__WHAT YOU NEED TO DO__.
The listing below should be written out exactly; please include all of it.

__SUPPLIED DATA__.
+---+

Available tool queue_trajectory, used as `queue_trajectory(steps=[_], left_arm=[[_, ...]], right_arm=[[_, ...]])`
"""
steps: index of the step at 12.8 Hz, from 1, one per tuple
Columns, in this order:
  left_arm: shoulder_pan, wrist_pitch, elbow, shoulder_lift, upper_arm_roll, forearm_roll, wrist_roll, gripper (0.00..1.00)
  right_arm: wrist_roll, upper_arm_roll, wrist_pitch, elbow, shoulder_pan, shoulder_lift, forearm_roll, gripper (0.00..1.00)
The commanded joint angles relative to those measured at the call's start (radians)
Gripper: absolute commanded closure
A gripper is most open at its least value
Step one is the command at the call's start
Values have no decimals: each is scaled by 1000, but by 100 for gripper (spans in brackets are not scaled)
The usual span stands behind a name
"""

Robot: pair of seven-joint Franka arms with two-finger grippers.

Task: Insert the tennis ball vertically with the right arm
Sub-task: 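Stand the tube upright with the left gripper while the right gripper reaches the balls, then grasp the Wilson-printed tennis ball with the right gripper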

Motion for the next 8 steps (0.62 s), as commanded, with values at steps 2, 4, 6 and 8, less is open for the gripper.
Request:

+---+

__WRITTEN RESPONSE__.
Available tool queue_trajectory, used as `queue_trajectory(steps=[_], left_arm=[[_, ...]], right_arm=[[_, ...]])`
"""
steps: index of the step at 12.8 Hz, from 1, one per tuple
Columns, in this order:
  left_arm: shoulder_pan, wrist_pitch, elbow, shoulder_lift, upper_arm_roll, forearm_roll, wrist_roll, gripper (0.00..1.00)
  right_arm: wrist_roll, upper_arm_roll, wrist_pitch, elbow, shoulder_pan, shoulder_lift, forearm_roll, gripper (0.00..1.00)
The commanded joint angles relative to those measured at the call's start (radians)
Gripper: absolute commanded closure
A gripper is most open at its least value
Step one is the command at the call's start
Values have no decimals: each is scaled by 1000, but by 100 for gripper (spans in brackets are not scaled)
The usual span stands behind a name
"""

Robot: pair of seven-joint Franka arms with two-finger grippers.

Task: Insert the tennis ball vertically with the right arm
Sub-task: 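Stand the tube upright with the left gripper while the right gripper reaches the balls, then grasp the Wilson-printed tennis ball with the right gripper
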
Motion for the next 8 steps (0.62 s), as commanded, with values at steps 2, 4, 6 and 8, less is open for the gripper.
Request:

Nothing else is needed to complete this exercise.